[THE INPUT]

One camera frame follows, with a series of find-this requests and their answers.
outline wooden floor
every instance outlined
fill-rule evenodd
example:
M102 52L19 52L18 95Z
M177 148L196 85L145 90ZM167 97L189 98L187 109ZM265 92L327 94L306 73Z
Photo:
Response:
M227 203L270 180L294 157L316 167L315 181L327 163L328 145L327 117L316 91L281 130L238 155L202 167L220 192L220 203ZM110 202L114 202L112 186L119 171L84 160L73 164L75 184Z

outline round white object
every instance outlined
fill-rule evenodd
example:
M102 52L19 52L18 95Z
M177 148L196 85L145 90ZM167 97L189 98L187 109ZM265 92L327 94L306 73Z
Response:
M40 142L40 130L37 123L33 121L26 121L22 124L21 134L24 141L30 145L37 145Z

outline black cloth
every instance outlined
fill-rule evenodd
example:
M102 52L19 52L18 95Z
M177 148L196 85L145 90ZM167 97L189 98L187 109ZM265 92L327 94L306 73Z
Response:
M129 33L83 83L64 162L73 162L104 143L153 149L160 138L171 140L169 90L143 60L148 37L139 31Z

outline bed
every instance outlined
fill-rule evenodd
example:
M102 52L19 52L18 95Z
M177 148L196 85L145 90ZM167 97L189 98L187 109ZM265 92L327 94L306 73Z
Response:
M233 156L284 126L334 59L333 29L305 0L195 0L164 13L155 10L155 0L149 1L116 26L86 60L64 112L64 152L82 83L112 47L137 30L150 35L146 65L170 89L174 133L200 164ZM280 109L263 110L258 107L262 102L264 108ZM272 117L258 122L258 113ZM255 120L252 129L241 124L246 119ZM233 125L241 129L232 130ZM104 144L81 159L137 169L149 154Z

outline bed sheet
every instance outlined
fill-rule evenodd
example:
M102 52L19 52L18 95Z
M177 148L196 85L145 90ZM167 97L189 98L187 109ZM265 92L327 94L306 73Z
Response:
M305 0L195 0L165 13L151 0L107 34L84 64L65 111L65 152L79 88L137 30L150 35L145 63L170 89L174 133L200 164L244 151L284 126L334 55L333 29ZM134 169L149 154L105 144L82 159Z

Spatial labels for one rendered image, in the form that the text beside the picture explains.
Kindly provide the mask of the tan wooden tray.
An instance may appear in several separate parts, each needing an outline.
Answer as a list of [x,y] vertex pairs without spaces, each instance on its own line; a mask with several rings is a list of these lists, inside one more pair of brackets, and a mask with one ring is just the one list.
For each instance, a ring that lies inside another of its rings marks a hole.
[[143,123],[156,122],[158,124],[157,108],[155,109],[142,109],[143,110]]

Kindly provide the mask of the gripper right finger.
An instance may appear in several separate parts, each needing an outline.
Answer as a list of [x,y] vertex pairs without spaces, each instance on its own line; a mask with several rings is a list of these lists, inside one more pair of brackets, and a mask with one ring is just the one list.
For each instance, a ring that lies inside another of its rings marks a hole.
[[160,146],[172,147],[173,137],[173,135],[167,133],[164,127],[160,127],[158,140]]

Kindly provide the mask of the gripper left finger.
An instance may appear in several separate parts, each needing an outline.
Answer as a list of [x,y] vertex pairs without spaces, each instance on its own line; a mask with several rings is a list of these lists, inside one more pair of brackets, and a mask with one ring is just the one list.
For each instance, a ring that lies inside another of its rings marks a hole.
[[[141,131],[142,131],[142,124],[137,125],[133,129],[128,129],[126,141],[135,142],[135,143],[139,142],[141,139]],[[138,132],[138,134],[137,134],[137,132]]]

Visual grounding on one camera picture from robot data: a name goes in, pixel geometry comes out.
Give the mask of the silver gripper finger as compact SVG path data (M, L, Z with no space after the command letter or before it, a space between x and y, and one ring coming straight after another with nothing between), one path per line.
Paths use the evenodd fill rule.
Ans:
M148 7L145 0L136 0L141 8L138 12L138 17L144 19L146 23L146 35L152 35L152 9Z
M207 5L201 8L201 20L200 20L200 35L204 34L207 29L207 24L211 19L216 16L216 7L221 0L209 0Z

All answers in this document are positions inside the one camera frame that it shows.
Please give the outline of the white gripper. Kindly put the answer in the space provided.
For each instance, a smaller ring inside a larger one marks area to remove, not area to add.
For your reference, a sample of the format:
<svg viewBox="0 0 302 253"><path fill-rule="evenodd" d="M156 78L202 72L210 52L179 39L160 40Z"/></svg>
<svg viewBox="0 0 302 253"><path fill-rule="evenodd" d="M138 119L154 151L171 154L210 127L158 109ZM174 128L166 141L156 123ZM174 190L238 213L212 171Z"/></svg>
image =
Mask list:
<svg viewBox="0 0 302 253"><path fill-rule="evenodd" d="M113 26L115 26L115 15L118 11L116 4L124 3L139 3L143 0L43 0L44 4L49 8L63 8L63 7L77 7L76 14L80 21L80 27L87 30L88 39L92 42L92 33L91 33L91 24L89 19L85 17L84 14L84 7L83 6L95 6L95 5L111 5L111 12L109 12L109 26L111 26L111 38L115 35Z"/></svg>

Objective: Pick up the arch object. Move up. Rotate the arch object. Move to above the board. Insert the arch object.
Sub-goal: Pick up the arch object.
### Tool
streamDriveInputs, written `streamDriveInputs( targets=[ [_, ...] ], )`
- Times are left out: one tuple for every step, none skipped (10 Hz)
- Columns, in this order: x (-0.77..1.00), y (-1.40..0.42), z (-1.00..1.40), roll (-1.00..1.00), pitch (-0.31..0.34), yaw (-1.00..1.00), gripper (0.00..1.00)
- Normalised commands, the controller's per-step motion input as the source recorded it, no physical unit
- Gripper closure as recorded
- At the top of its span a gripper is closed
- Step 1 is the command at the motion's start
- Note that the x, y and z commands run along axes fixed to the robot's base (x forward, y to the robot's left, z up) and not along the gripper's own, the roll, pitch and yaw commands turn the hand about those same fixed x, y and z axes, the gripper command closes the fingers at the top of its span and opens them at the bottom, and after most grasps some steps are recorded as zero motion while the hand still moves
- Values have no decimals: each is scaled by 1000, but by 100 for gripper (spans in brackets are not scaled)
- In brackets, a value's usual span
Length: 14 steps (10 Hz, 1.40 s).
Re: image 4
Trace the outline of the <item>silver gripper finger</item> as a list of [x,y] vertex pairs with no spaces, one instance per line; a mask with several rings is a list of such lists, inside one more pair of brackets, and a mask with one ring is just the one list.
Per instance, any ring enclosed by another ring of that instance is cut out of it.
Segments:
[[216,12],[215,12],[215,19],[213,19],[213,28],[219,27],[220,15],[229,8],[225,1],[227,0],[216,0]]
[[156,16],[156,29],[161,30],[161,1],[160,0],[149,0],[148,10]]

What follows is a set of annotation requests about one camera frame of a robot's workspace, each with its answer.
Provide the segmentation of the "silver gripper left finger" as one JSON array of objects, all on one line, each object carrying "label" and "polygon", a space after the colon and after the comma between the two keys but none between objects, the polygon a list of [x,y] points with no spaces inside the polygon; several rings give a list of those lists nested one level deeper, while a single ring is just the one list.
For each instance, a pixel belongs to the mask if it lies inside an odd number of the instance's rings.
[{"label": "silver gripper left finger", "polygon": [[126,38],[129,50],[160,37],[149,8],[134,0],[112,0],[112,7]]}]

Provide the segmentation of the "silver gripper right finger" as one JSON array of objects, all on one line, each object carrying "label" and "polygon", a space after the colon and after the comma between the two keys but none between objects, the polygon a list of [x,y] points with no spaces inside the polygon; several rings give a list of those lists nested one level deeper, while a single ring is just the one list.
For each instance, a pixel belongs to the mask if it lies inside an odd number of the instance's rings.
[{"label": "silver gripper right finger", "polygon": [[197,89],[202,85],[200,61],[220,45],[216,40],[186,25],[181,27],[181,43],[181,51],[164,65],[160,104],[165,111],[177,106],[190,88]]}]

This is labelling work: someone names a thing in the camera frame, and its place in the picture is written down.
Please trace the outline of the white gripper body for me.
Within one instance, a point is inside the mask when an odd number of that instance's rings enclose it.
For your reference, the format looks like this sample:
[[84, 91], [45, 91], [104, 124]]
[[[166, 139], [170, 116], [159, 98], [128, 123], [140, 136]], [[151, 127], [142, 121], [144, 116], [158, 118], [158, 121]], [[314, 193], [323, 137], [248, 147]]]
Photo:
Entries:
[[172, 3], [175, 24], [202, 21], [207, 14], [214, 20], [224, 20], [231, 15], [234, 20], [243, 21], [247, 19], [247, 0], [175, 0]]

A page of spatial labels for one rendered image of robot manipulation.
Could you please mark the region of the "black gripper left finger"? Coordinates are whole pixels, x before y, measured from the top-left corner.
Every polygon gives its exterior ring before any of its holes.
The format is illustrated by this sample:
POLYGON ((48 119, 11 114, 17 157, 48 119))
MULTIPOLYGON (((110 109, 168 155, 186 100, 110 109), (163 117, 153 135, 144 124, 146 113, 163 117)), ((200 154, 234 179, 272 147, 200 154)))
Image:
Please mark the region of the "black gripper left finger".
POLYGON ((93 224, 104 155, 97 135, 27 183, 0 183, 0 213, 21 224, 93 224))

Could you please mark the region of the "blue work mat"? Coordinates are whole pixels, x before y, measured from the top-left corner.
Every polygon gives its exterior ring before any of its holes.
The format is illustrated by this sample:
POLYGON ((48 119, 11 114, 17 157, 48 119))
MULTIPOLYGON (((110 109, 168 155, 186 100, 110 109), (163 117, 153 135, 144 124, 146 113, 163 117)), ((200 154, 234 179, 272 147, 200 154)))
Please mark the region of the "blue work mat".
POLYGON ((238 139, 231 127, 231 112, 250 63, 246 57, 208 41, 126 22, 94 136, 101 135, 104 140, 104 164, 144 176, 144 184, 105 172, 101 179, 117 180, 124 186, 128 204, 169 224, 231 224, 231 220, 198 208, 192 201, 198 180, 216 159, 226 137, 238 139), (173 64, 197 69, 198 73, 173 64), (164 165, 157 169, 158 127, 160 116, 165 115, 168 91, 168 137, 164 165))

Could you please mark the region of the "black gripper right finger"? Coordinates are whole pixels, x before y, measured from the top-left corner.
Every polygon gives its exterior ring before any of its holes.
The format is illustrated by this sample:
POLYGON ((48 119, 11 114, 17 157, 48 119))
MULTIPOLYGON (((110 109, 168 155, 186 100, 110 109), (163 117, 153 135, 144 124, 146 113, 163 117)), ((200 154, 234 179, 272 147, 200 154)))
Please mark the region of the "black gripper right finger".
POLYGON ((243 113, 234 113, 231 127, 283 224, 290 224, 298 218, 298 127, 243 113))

[/THE INPUT]

# TASK PROMPT
Report how many lines of the preceding records include "arch". Output the number only.

# RESPONSE BELOW
2